I suspect that the issue with that particular talent shortage might be similar
to the software engineering one - it hinges on the definition of "good
mathematician". If I graduated with good grades from a top university with a
degree in mathematics, will I automatically have a good chance of being hired
by a financial institution? Or do I need to somehow acquire domain-specific
knowledge first and have the right personal network?

------
Balgair
A couple of friends of mine decided to 'walk a mile in their shoes' and became
hiring managers. Craigslist is a wonderful thing, especially since it is very
cheap to post a job listing. My buddies put out a very generic job posting for
the types of jobs they were looking for. It was a way to gauge the heat of the
job market, to see the competition, and mostly to see what it was like. Their
hypothesis was at least 100 resumes. And being good scientists, they posted in
a lot of big metro areas.

14 total resumes came in, 7 from India.

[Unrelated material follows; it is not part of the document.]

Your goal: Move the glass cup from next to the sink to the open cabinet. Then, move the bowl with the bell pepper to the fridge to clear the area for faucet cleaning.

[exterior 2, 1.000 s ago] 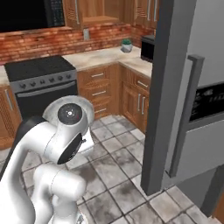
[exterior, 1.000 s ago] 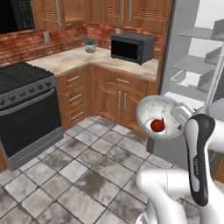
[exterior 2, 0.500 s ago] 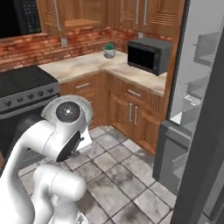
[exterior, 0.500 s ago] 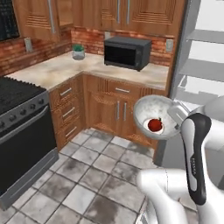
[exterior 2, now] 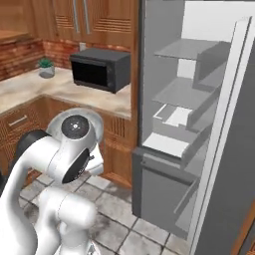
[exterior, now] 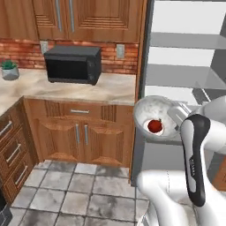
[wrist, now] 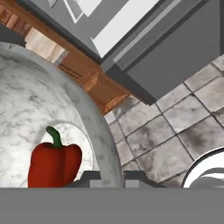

In 10 major US metro areas, and this
posting lasting a cumulative 3 months among the areas they got 14 resumes in.
5 Cover letters. 3 of the guys were ok, and hirable.

It was a shock. They thought they were in a really hot market and the
competition was fierce. That must be the reason they get no calls back. Nope,
not at all. At least in the Craigslist sphere, there were no job hunters to
speak of. Personally, I don't know what to make of the data either. Lots of
jobs were posted, but no-one was there and answering. The only thing that came
to mind was that MOST of the craigslist postings were fradulent, just like my
friend's.

The job market is stranger every-day.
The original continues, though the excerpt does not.